### What you should do:
Copy exactly the lines of the records below, and only those lines, beginning with the line that contains "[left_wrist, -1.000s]" and ending with the line that contains "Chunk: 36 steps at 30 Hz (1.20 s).".

*** Block opens ***

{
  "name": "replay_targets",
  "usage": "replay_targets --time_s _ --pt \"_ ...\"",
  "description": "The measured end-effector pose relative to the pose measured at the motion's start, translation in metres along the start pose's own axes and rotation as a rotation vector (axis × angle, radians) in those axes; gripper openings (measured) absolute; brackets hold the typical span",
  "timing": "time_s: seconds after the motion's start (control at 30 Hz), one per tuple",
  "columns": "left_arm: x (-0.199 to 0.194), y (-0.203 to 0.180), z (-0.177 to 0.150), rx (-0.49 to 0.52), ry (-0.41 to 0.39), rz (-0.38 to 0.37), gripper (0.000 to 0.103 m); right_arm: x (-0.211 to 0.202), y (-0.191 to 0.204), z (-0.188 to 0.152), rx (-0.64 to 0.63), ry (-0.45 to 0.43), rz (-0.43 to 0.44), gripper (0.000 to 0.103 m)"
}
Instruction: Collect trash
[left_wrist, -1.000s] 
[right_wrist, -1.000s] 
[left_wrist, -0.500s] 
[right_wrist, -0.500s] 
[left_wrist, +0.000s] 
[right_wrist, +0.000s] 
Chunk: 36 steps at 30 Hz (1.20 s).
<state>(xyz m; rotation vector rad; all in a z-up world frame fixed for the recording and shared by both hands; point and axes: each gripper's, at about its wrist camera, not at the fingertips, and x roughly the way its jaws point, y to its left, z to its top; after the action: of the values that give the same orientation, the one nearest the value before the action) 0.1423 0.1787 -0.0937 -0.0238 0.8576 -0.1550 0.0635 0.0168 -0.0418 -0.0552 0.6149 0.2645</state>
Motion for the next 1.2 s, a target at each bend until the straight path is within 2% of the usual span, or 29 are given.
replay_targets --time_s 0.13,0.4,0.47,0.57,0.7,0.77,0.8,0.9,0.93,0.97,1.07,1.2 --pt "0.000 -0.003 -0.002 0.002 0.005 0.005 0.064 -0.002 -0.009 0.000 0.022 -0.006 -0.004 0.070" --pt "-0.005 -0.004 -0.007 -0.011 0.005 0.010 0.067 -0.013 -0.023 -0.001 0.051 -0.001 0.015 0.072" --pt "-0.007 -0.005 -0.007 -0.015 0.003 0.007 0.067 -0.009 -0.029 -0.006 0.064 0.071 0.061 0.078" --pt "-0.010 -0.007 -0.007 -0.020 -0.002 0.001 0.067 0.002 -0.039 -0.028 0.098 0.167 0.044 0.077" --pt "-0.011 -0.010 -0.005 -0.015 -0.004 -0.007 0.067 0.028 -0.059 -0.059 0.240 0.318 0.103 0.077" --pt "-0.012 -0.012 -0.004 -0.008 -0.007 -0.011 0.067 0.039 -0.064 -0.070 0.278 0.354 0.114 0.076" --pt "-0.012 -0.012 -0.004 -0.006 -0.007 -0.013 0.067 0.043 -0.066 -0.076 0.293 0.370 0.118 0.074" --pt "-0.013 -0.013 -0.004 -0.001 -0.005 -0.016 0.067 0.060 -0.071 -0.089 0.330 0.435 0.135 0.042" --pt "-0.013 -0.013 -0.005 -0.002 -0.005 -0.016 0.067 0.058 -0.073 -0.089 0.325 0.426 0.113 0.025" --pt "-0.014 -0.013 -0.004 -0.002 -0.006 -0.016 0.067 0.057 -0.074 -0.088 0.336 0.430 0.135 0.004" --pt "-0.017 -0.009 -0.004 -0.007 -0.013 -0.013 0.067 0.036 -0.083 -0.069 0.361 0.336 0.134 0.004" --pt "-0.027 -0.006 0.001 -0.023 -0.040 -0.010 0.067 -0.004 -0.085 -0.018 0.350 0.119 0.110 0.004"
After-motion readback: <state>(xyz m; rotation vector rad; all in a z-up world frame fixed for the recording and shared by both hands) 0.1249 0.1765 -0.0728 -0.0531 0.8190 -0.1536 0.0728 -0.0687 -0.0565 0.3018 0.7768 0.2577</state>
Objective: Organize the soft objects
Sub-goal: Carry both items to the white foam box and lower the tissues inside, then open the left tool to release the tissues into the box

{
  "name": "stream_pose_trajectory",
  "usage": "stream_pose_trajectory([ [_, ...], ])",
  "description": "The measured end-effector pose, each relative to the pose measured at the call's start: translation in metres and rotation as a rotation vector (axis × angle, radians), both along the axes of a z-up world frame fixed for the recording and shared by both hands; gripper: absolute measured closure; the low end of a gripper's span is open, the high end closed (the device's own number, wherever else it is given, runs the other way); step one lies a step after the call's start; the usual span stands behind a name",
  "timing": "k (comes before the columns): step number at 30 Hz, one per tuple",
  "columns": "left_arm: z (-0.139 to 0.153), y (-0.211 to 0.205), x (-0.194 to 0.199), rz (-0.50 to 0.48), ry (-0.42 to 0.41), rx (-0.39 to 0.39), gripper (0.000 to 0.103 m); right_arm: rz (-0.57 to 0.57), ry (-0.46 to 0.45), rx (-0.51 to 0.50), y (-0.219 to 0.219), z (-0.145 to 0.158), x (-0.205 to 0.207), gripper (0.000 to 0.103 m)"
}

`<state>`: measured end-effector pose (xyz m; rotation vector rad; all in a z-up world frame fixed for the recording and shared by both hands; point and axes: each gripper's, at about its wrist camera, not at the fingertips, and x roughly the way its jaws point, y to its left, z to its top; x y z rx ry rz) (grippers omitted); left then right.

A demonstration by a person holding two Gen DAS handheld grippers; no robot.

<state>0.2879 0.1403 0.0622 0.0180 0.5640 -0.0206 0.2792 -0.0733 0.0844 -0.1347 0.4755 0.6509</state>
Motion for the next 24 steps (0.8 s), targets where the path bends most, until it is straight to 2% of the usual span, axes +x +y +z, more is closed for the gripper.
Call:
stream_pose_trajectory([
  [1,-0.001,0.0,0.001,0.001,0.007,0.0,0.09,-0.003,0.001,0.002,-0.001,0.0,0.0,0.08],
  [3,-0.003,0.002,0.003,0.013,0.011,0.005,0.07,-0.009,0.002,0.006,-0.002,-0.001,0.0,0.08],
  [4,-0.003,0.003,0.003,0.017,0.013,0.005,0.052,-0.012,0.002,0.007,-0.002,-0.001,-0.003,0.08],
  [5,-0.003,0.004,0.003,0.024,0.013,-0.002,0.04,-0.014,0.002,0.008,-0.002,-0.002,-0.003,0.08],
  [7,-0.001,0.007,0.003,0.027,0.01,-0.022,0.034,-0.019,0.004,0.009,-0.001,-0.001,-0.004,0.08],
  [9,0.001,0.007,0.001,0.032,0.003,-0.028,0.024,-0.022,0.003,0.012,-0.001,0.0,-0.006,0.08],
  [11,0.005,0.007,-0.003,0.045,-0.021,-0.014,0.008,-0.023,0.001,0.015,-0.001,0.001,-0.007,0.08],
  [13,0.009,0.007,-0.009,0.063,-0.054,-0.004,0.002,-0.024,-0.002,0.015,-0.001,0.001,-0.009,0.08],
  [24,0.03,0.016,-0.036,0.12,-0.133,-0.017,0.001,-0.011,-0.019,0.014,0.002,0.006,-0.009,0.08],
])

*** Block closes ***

### Exercise answer:
[left_wrist, -1.000s] 
[right_wrist, -1.000s] 
[left_wrist, -0.500s] 
[right_wrist, -0.500s] 
[left_wrist, +0.000s] 
[right_wrist, +0.000s] 
Chunk: 36 steps at 30 Hz (1.20 s).

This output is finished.